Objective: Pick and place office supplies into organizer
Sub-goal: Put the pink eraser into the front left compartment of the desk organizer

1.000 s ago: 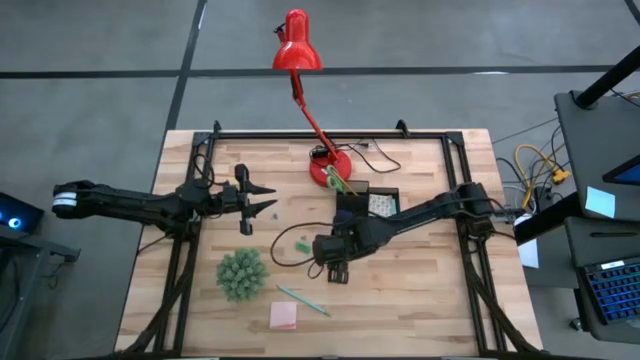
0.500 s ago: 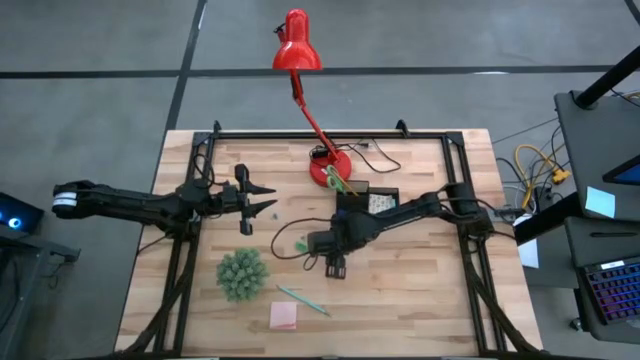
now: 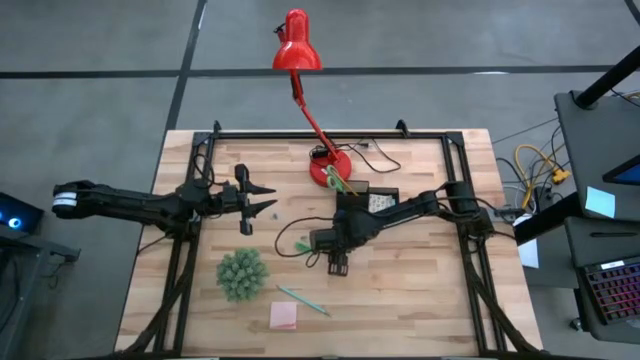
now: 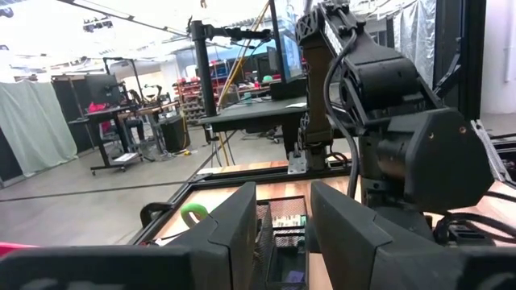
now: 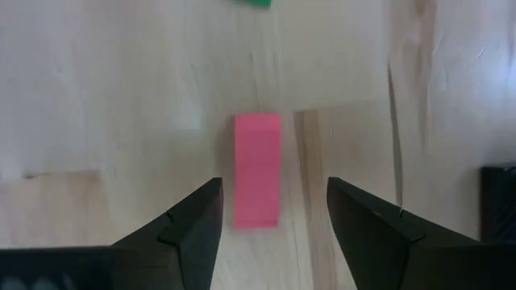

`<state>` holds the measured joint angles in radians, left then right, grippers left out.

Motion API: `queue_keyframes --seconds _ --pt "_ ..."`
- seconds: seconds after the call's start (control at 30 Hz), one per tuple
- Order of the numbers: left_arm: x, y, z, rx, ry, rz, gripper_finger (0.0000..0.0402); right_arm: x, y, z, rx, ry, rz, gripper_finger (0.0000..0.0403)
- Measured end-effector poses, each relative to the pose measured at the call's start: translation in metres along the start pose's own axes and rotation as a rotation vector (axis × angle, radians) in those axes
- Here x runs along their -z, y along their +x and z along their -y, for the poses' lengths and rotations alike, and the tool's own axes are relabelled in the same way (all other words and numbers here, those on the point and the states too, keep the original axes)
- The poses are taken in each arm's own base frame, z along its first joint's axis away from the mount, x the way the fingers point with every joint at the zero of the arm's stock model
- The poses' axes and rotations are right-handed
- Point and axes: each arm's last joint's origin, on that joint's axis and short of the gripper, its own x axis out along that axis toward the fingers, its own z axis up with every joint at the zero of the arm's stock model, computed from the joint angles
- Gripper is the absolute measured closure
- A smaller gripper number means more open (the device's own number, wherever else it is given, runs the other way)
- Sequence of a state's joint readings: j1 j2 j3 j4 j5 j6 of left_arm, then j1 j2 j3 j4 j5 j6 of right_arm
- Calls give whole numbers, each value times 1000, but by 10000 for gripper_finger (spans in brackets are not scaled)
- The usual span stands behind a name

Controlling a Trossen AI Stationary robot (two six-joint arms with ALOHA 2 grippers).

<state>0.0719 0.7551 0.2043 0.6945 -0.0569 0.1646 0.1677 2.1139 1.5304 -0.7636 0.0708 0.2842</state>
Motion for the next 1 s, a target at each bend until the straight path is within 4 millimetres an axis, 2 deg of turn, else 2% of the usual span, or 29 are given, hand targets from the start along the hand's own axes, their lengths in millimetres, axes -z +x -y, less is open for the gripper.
queue_keyframes --seconds 0.4,1.0 --pt "0 0 0 0 0 0 294 9 12 2 -41 12 1 201" --pt "0 0 0 1 0 0 294 11 14 2 -53 -21 -12 326"
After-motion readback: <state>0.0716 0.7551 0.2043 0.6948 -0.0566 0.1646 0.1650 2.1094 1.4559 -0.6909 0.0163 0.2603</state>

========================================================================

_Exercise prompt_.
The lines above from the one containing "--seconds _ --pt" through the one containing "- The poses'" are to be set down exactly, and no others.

_Task solution_.
Motion API: `queue_keyframes --seconds _ --pt "_ ..."`
- seconds: seconds after the call's start (control at 30 Hz), one per tuple
- Order of the numbers: left_arm: x, y, z, rx, ry, rz, gripper_finger (0.0000..0.0402); right_arm: x, y, z, rx, ry, rz, gripper_finger (0.0000..0.0403)
- Measured end-effector poses, each relative to the pose measured at the call's start: translation in metres along the start pose's own axes and rotation as a rotation vector (axis × angle, radians) in those axes
- Here x runs along their -z, y along their +x and z along their -y, for the poses' lengths and rotations alike, and the tool's own axes are relabelled in the same way (all other words and numbers here, those on the point and the states too, keep the original axes)
- The poses are taken in each arm's own base frame, z along its first joint's axis away from the mount, x the way the fingers point with every joint at the zero of the arm's stock model
- The poses' axes and rotations are right-handed

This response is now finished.